[EXERCISE MATERIALS — start]

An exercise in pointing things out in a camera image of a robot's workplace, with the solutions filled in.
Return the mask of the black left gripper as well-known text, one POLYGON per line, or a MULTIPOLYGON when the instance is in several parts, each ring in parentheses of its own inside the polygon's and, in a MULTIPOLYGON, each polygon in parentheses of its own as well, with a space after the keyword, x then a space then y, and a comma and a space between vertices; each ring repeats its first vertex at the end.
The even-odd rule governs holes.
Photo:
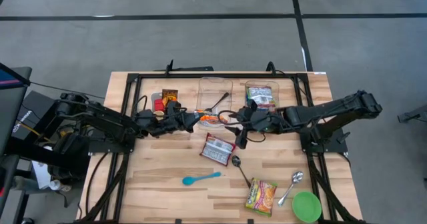
POLYGON ((158 137, 166 133, 173 133, 174 131, 184 131, 193 133, 193 127, 204 116, 204 113, 186 113, 185 114, 185 127, 184 127, 184 108, 177 101, 169 101, 166 106, 166 114, 162 120, 152 123, 147 132, 153 136, 158 137))

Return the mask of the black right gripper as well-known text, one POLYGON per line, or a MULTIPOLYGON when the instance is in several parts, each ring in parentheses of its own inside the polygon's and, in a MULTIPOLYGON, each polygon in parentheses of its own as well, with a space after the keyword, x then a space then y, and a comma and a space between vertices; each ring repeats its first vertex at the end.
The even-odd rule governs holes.
POLYGON ((276 112, 267 109, 259 109, 254 100, 249 100, 245 107, 238 112, 230 114, 237 123, 228 123, 225 128, 235 133, 235 144, 240 149, 245 149, 248 142, 248 133, 256 131, 260 133, 280 133, 284 128, 282 117, 276 112))

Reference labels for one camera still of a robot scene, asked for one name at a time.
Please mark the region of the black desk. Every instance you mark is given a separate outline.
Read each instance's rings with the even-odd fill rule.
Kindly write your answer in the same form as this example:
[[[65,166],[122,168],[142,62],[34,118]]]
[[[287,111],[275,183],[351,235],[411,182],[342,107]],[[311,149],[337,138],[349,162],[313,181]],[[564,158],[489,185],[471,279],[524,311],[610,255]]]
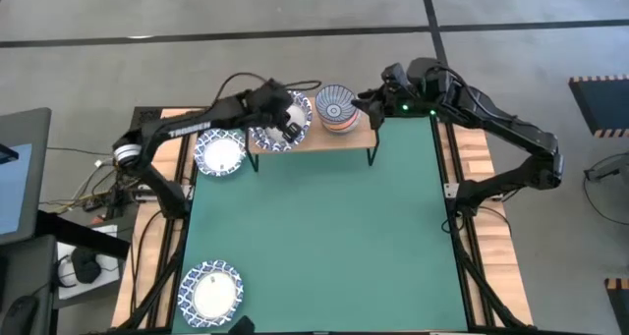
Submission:
[[[37,213],[34,235],[0,246],[0,324],[11,303],[21,296],[35,296],[38,309],[29,335],[49,335],[53,313],[53,279],[58,242],[97,253],[124,258],[129,243],[55,214]]]

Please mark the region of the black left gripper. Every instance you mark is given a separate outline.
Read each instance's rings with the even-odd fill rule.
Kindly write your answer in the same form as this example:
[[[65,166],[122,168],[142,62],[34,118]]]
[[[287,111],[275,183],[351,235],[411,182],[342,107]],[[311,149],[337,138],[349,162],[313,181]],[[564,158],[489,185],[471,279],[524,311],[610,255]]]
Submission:
[[[248,125],[282,125],[282,138],[288,143],[301,142],[306,134],[305,125],[288,122],[289,107],[294,103],[285,85],[270,79],[245,96]]]

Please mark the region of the large dark blue striped-edge panel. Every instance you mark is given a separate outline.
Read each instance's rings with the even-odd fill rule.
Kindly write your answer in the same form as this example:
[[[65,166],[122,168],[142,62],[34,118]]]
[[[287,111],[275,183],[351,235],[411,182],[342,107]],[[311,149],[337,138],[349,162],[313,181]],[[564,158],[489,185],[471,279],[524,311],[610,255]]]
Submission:
[[[573,77],[568,85],[595,138],[629,138],[629,75]]]

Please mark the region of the small dark blue striped-edge panel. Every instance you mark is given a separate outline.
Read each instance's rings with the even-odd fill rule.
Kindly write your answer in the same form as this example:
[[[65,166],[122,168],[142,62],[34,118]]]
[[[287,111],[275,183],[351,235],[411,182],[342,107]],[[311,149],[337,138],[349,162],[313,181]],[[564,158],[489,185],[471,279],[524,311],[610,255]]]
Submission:
[[[619,328],[629,331],[629,278],[607,278],[604,286]]]

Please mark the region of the black computer mouse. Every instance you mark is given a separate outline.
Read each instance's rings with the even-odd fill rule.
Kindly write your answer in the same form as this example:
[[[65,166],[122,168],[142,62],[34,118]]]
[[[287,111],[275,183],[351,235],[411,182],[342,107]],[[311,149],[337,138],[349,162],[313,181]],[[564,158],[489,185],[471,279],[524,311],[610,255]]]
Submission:
[[[0,324],[0,335],[29,335],[37,309],[35,296],[21,296],[14,300]]]

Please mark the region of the green table mat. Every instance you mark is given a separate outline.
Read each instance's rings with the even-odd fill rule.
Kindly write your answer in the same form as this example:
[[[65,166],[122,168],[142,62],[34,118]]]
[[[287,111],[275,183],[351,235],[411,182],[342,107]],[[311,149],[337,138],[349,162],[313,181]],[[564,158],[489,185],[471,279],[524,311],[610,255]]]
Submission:
[[[259,332],[463,330],[428,119],[385,121],[362,149],[264,156],[199,176],[183,266],[222,259]]]

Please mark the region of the wooden shelf with black legs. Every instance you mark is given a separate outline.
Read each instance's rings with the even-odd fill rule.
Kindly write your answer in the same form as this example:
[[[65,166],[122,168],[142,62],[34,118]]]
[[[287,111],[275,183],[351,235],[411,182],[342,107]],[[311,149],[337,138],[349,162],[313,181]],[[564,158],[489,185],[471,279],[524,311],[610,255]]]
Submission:
[[[255,170],[258,169],[258,158],[266,153],[292,153],[292,152],[310,152],[325,150],[342,150],[342,149],[362,149],[364,148],[368,154],[368,162],[372,163],[379,145],[378,133],[371,129],[370,121],[367,114],[360,112],[360,124],[358,127],[347,134],[338,135],[326,130],[321,122],[317,110],[315,109],[315,97],[309,98],[313,107],[313,121],[311,127],[302,143],[289,151],[271,152],[260,149],[253,141],[250,130],[245,136],[245,152],[252,163]]]

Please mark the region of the white paper sheet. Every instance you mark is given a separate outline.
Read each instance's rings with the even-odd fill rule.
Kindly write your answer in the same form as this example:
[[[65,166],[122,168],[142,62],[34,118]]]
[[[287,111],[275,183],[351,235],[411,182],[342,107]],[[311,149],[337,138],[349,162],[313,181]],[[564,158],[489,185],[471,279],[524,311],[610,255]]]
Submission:
[[[91,283],[81,283],[76,276],[75,267],[72,265],[70,255],[76,247],[64,243],[57,243],[58,259],[61,261],[58,268],[59,279],[63,287],[58,288],[58,298],[66,301],[113,283],[120,279],[119,261],[117,258],[98,254],[95,259],[101,267],[100,274]]]

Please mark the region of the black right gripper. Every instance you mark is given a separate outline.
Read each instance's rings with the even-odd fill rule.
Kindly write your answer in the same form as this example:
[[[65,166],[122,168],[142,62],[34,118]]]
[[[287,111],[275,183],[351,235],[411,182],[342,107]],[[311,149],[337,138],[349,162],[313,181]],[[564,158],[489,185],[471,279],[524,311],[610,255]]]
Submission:
[[[407,76],[400,63],[386,67],[381,73],[382,89],[358,93],[351,103],[367,111],[370,127],[378,131],[388,117],[426,117],[429,109],[422,102],[421,88]]]

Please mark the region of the grey laptop with blue screen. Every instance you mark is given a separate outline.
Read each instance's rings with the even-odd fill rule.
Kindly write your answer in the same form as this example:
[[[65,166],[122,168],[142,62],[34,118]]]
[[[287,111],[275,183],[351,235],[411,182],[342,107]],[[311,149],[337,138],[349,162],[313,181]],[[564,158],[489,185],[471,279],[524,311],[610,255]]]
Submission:
[[[0,116],[0,143],[19,155],[0,164],[0,246],[34,235],[50,121],[45,107]]]

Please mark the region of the blue white patterned paper plate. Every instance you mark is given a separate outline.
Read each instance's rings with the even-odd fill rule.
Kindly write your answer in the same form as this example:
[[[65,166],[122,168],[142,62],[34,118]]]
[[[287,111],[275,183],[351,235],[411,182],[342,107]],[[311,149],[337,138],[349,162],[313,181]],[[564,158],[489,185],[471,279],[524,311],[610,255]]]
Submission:
[[[244,283],[238,270],[222,259],[192,267],[180,282],[177,306],[194,328],[219,327],[235,317],[244,299]]]
[[[297,124],[301,131],[297,137],[289,142],[277,128],[250,128],[254,143],[262,150],[271,152],[289,151],[304,141],[313,121],[313,107],[309,99],[298,91],[290,91],[293,104],[288,109],[290,116],[288,124]]]
[[[240,131],[210,129],[197,138],[194,159],[197,168],[207,176],[234,173],[245,156],[245,138]]]

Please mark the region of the small grey patterned bowl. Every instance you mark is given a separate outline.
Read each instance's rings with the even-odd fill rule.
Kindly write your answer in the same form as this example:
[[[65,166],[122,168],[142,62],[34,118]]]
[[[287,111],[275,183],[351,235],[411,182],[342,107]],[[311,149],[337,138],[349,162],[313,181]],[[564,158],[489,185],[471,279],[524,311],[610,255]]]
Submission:
[[[344,85],[326,85],[315,96],[315,109],[323,121],[344,124],[358,111],[352,104],[355,98],[355,93]]]

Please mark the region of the orange patterned ceramic bowl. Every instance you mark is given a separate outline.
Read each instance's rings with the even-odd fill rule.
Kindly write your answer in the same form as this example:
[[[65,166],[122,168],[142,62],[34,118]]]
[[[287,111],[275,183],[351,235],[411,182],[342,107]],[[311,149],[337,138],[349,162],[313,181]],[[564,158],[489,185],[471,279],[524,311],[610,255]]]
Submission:
[[[351,123],[340,123],[340,124],[330,124],[327,122],[323,122],[323,127],[333,134],[344,135],[354,131],[358,125],[360,124],[359,120],[355,120]]]

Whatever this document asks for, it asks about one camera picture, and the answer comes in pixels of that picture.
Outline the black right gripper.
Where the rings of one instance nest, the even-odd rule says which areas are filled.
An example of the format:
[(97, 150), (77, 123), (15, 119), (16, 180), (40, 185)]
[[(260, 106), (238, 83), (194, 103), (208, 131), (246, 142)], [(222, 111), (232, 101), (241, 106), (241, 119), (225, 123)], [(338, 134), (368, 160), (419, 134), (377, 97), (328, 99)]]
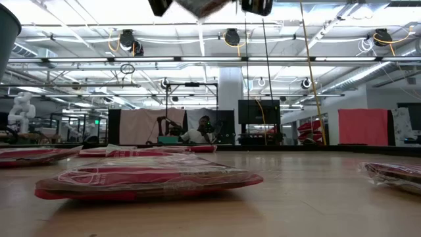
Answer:
[(273, 0), (242, 0), (241, 8), (248, 13), (268, 16), (272, 11)]

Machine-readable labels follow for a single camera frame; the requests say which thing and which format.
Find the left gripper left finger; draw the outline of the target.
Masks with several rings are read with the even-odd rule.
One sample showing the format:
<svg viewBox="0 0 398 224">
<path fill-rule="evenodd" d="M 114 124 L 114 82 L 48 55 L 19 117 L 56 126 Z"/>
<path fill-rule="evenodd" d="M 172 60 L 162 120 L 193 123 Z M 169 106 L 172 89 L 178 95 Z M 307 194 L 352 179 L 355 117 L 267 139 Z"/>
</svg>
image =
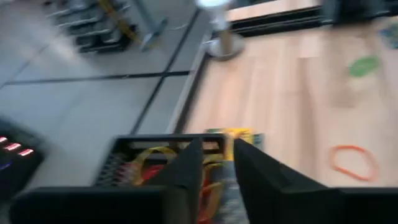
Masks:
<svg viewBox="0 0 398 224">
<path fill-rule="evenodd" d="M 138 187 L 50 187 L 18 196 L 11 223 L 179 224 L 197 220 L 202 141 L 181 153 Z"/>
</svg>

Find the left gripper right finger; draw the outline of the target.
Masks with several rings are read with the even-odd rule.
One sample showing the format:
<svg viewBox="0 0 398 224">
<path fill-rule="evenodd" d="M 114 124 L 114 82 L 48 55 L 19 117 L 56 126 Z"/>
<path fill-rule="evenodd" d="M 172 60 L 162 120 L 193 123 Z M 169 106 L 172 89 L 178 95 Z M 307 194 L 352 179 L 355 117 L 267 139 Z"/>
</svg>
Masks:
<svg viewBox="0 0 398 224">
<path fill-rule="evenodd" d="M 250 223 L 397 223 L 397 189 L 327 187 L 242 139 L 237 182 Z"/>
</svg>

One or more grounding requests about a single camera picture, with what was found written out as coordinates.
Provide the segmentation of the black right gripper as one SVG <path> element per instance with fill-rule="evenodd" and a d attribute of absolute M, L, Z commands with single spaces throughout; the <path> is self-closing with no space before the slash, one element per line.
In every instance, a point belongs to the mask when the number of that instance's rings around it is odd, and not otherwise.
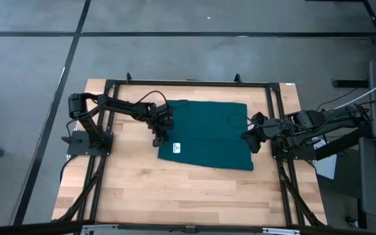
<path fill-rule="evenodd" d="M 269 119 L 263 113 L 258 112 L 251 118 L 254 127 L 241 134 L 241 139 L 248 143 L 251 153 L 258 153 L 261 142 L 275 140 L 287 133 L 286 123 L 281 119 Z"/>

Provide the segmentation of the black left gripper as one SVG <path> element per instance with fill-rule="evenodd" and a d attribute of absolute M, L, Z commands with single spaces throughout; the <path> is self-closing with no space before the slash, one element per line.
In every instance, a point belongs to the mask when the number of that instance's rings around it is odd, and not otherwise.
<path fill-rule="evenodd" d="M 148 129 L 156 136 L 153 139 L 153 147 L 158 148 L 169 140 L 168 132 L 173 129 L 173 108 L 169 104 L 149 108 L 150 117 L 147 118 Z"/>

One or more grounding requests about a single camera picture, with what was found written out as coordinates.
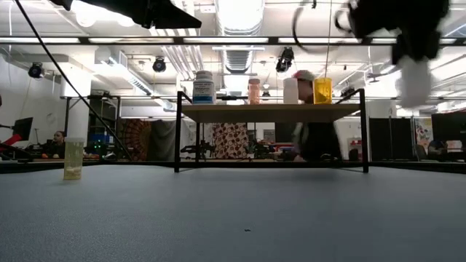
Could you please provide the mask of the black wall television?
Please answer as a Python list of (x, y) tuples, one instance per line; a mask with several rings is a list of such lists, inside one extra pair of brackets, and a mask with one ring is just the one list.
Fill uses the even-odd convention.
[(291, 143), (294, 139), (296, 123), (275, 123), (275, 142)]

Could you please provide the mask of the silver ceiling duct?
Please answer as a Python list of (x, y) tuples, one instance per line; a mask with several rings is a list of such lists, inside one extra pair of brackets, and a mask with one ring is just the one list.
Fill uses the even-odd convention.
[[(264, 18), (265, 0), (215, 0), (216, 22), (220, 36), (258, 36)], [(246, 73), (254, 51), (222, 52), (225, 69), (232, 74)]]

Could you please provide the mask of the pink vial with white cap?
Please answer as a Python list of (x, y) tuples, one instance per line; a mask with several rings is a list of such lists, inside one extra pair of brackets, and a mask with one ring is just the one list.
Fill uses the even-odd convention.
[(260, 80), (248, 80), (248, 102), (250, 105), (257, 105), (260, 103)]

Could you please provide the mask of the white Trader Joe's melatonin bottle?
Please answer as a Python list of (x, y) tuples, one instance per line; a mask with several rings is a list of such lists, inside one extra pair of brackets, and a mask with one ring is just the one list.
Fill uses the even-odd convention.
[(213, 75), (210, 71), (196, 72), (193, 81), (192, 103), (193, 104), (214, 104), (216, 102), (216, 89)]

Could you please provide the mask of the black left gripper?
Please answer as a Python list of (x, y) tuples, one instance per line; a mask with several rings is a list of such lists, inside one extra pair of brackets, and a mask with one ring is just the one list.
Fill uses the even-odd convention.
[(200, 28), (201, 21), (174, 5), (171, 0), (50, 0), (72, 11), (76, 20), (90, 27), (98, 20), (113, 20), (121, 26), (144, 28)]

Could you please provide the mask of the wooden shelf with black frame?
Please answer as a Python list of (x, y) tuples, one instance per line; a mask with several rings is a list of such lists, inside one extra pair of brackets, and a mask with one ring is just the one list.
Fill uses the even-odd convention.
[(175, 115), (175, 153), (173, 169), (180, 172), (184, 168), (225, 167), (226, 162), (200, 161), (200, 132), (196, 131), (196, 155), (193, 162), (181, 161), (181, 117), (186, 116), (196, 123), (199, 129), (203, 123), (258, 123), (258, 122), (334, 122), (344, 116), (358, 112), (360, 114), (362, 161), (354, 164), (362, 172), (369, 171), (368, 131), (365, 90), (358, 89), (338, 100), (334, 104), (258, 104), (258, 105), (199, 105), (182, 91), (176, 95)]

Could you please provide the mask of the grey curtain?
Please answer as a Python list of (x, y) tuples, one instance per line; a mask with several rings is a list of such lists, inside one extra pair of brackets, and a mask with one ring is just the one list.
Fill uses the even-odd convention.
[(174, 160), (175, 121), (156, 120), (151, 123), (147, 159), (157, 162)]

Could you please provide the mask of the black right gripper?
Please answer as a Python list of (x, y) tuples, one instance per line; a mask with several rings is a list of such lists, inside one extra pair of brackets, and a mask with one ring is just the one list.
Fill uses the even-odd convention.
[[(450, 0), (355, 0), (348, 4), (349, 24), (355, 36), (368, 36), (375, 31), (399, 29), (402, 32), (430, 33), (449, 13)], [(425, 57), (437, 57), (440, 35), (430, 34)], [(406, 54), (406, 38), (397, 35), (392, 45), (392, 64)]]

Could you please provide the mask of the plain white plastic pill bottle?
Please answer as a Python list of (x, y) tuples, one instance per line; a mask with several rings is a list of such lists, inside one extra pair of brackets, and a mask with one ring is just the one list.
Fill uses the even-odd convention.
[(404, 108), (415, 108), (424, 105), (429, 99), (433, 77), (428, 60), (415, 61), (403, 57), (398, 62), (400, 78), (400, 105)]
[(283, 80), (283, 103), (299, 103), (299, 88), (297, 79), (287, 78)]

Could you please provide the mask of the red tool cart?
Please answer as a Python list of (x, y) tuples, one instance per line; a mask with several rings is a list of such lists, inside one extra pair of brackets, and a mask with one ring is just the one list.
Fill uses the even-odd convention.
[(258, 159), (271, 159), (274, 161), (284, 161), (289, 151), (293, 150), (292, 143), (265, 143), (258, 147)]

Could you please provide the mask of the red dotted patterned cloth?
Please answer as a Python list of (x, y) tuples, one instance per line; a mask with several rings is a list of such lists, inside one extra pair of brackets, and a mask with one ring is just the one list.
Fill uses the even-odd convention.
[(214, 155), (217, 159), (245, 159), (248, 155), (246, 123), (215, 123), (213, 125)]

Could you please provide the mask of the floral patterned cloth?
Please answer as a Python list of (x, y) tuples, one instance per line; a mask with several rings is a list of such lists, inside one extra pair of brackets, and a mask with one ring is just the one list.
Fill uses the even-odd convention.
[(418, 160), (427, 159), (427, 151), (433, 140), (433, 125), (431, 118), (415, 118), (414, 131), (416, 138), (416, 154)]

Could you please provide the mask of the black ceiling spotlight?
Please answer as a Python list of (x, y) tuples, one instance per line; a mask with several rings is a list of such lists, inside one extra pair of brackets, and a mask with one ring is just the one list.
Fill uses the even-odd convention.
[(28, 75), (33, 79), (42, 79), (44, 77), (42, 63), (33, 62), (31, 67), (28, 69)]
[(276, 72), (285, 73), (293, 64), (294, 52), (291, 47), (285, 47), (278, 57)]
[(163, 56), (155, 57), (155, 61), (152, 65), (152, 69), (156, 73), (162, 73), (166, 70), (165, 58)]

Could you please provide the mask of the black aluminium table frame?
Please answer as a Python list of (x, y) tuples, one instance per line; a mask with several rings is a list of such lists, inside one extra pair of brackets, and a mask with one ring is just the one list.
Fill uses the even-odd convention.
[[(429, 172), (447, 172), (466, 175), (466, 163), (461, 162), (85, 162), (89, 166), (148, 166), (169, 168), (353, 168), (361, 167), (368, 170), (370, 167), (386, 167), (402, 170), (418, 170)], [(44, 170), (56, 170), (64, 168), (62, 162), (0, 162), (0, 174), (36, 172)]]

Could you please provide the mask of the brown mandala tapestry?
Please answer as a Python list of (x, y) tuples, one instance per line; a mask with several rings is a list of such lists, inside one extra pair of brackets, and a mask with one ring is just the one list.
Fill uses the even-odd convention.
[(118, 138), (126, 146), (133, 161), (146, 161), (151, 135), (151, 123), (142, 119), (120, 119)]

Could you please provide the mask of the black crossbar with light strips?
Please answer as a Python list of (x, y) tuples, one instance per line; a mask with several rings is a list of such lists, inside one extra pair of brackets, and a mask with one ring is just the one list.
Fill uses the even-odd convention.
[[(294, 44), (291, 37), (255, 37), (255, 36), (45, 36), (42, 41), (52, 45), (245, 45), (245, 46), (285, 46)], [(299, 39), (304, 46), (389, 46), (396, 42), (394, 38), (372, 38), (359, 41), (344, 37), (302, 37)]]

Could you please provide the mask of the small black desk monitor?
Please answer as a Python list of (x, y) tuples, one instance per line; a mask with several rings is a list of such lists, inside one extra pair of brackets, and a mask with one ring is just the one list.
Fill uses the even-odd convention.
[(18, 119), (12, 127), (13, 138), (16, 142), (29, 140), (32, 129), (33, 117)]

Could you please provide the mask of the blue-grey table mat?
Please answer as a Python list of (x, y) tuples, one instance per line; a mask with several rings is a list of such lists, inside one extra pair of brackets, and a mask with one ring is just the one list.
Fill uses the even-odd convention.
[(466, 175), (93, 166), (0, 175), (0, 262), (466, 262)]

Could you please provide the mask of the person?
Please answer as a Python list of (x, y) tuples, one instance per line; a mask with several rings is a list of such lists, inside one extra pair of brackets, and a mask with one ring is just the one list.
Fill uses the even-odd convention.
[(50, 143), (44, 145), (42, 158), (63, 159), (65, 157), (65, 133), (56, 131)]
[[(308, 70), (299, 70), (297, 80), (299, 100), (313, 105), (315, 76)], [(295, 162), (341, 161), (339, 137), (333, 122), (298, 123), (294, 132)]]

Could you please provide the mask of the orange capless pill vial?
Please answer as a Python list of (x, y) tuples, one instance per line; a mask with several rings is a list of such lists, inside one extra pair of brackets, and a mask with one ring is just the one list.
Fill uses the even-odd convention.
[(332, 104), (332, 80), (330, 78), (317, 78), (314, 80), (314, 104)]

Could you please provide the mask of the black metal frame rig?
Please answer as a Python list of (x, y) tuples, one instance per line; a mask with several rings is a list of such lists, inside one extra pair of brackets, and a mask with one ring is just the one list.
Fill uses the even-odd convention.
[[(84, 155), (100, 161), (133, 161), (130, 152), (118, 138), (120, 119), (175, 121), (175, 110), (166, 109), (152, 100), (125, 100), (120, 98), (90, 96), (88, 104), (78, 98), (66, 98), (64, 108), (65, 134), (84, 139)], [(89, 143), (90, 134), (108, 135), (108, 143)]]

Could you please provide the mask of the pale yellow vial white cap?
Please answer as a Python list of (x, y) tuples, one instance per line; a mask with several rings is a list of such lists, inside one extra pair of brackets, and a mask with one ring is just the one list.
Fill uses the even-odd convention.
[(64, 180), (78, 180), (82, 176), (84, 155), (83, 138), (65, 139)]

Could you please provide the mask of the black partition panel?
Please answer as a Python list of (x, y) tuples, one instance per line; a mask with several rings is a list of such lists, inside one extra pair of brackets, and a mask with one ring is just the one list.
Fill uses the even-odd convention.
[(413, 131), (408, 118), (370, 118), (371, 161), (414, 158)]

[EXERCISE MATERIALS — finish]

▶ **YOUR GOAL**: The expected reply is a number only, the tally of lines in the data where the word "format" is found.

▶ **WRITTEN ANSWER**: 4